+++ Stored data +++

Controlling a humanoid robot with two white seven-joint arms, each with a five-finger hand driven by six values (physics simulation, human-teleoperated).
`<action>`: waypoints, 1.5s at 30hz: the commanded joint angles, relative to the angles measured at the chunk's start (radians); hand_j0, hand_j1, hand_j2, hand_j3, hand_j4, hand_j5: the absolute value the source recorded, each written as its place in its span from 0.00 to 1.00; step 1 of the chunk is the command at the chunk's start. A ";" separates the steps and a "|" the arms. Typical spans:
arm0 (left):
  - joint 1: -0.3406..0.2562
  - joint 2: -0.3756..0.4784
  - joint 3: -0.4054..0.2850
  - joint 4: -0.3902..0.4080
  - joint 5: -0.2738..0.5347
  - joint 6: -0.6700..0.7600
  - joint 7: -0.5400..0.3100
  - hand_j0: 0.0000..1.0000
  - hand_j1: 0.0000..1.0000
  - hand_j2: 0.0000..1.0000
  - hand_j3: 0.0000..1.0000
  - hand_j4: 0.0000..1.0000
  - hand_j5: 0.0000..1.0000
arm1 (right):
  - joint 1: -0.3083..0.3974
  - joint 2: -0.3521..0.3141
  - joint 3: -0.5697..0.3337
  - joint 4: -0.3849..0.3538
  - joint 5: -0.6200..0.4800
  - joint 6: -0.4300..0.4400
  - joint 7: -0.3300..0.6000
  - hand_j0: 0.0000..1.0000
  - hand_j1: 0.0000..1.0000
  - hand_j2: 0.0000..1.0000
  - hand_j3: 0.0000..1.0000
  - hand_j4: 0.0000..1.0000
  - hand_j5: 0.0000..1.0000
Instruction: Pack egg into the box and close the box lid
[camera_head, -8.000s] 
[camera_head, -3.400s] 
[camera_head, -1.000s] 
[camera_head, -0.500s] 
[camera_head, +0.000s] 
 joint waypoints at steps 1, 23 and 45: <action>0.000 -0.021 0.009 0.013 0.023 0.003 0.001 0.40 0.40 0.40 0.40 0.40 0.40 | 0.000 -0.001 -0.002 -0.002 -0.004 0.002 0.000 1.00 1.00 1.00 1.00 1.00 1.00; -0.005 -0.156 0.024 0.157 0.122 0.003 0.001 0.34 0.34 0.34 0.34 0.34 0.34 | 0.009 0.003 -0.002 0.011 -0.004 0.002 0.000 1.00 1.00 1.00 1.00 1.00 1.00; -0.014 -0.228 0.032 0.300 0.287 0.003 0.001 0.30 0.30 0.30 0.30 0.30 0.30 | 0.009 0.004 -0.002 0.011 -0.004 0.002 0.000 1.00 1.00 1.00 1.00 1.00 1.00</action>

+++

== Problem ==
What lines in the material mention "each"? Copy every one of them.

== Solution to this exercise ==
Controlling a humanoid robot with two white seven-joint arms, each with a five-finger hand driven by six values (physics simulation, human-teleoperated).
`<action>`: waypoints, 1.5s at 30hz: the commanded joint angles, relative to the angles measured at the chunk's start (radians); hand_j0, hand_j1, hand_j2, hand_j3, hand_j4, hand_j5: the absolute value the source recorded, each written as its place in its span from 0.00 to 1.00; step 1 of the chunk is the command at the chunk's start. A ";" separates the steps and a "|" the arms. Typical spans:

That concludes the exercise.